(Records from a data collection)
---

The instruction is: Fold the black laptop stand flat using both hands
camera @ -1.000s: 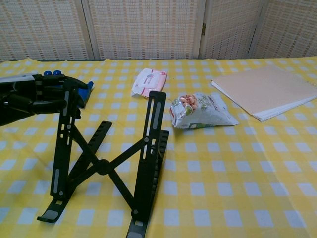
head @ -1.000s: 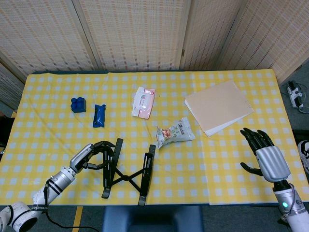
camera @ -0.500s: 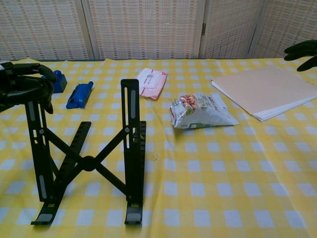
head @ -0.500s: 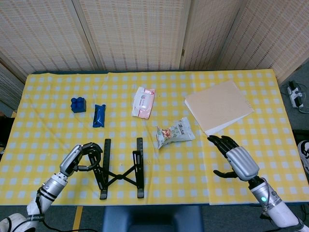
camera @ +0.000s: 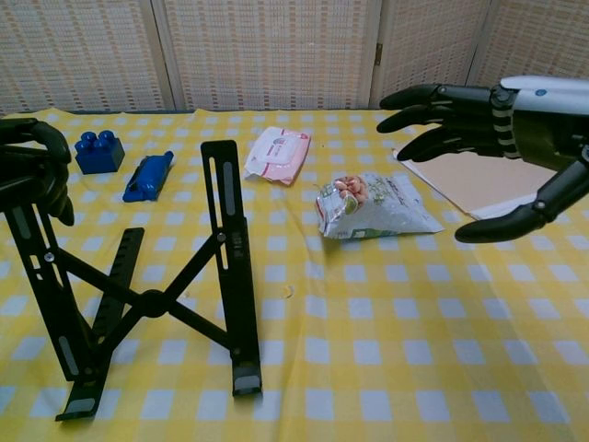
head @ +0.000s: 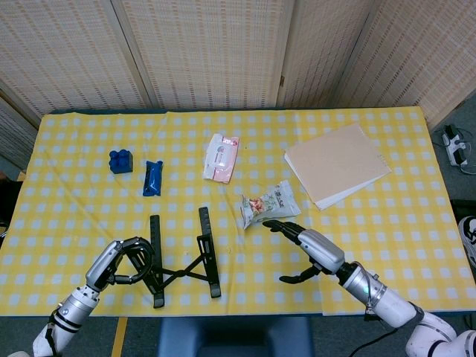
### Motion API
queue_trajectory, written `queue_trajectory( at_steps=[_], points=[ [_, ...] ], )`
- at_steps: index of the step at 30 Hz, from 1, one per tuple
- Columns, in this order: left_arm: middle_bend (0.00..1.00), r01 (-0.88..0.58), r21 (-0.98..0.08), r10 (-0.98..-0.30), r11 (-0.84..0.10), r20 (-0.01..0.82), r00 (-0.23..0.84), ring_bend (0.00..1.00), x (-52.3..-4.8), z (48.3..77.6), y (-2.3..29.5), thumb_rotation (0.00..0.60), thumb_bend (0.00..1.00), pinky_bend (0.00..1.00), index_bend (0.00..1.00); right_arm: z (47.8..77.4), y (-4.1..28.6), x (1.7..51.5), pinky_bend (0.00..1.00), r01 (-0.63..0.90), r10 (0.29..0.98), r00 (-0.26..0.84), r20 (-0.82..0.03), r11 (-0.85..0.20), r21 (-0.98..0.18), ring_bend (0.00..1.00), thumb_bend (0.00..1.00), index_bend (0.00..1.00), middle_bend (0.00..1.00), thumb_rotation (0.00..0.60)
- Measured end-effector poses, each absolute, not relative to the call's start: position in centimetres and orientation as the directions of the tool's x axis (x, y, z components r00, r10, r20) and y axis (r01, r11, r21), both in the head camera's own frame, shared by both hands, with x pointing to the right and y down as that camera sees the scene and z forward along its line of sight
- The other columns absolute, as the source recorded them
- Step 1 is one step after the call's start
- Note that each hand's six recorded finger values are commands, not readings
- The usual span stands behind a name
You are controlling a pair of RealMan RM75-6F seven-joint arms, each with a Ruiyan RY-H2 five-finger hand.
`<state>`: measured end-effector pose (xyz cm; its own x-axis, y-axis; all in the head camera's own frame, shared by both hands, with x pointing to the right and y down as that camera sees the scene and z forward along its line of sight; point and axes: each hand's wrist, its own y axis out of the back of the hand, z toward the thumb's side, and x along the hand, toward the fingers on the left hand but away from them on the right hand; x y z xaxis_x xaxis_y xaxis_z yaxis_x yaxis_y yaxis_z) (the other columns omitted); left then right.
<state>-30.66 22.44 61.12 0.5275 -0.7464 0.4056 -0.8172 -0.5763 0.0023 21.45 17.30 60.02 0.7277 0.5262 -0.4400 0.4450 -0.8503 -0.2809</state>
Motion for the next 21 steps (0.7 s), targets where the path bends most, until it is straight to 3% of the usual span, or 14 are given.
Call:
queue_trajectory(
  at_steps=[11,21],
  points=[
    [0.63,-0.738,0.001,-0.678,-0.675,0.394,0.62,0.58,-29.9,59.6,24.6,0.6,0.4,0.52,0.5,60.9,17.0,16.4,0.1,0.516,0.441,0.822,-0.361,-0.844,0.145,0.14,0.21,0.03,0.08,0.6],
    [0.63,-0.679,-0.004,-0.624,-0.734,0.398,0.672,0.58,-29.9,58.5,26.4,0.6,0.4,0.53,0.49,63.3,18.2,12.3,0.09,0.443,0.336,0.876,-0.346,-0.844,0.302,0.14,0.21,0.03,0.08,0.6]
  ],
)
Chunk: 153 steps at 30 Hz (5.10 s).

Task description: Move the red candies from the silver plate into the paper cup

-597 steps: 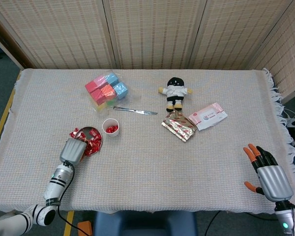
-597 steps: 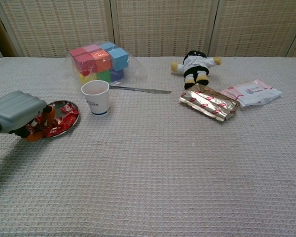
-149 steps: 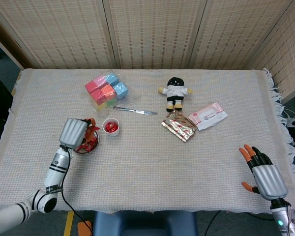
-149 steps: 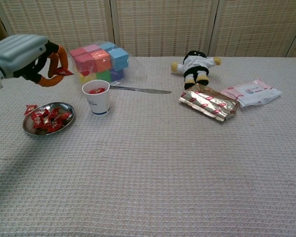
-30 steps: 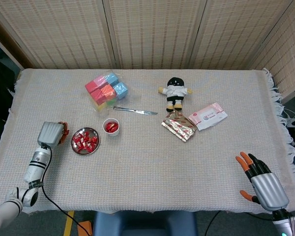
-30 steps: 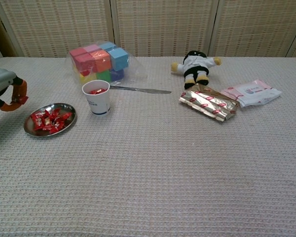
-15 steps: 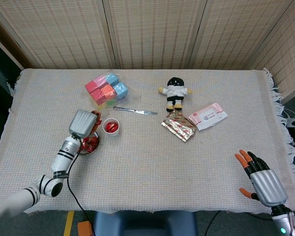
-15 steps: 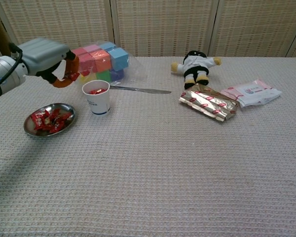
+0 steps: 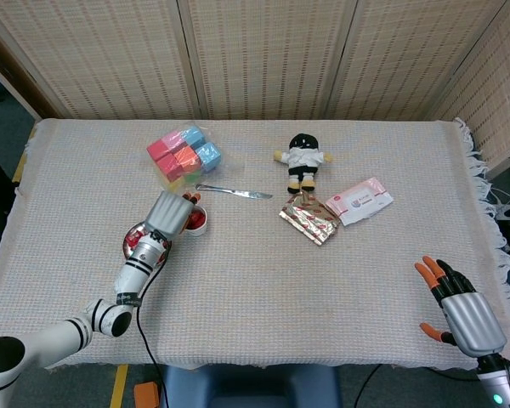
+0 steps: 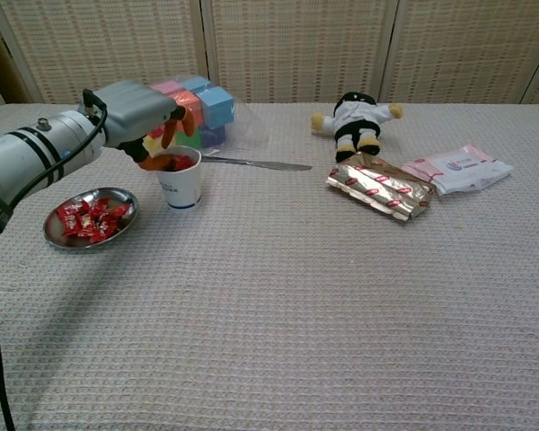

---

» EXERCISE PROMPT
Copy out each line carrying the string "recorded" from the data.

» COMPLETED TASK
- The other columns absolute, as the source recorded them
- Note that each hand's six recorded finger values are commands, not readings

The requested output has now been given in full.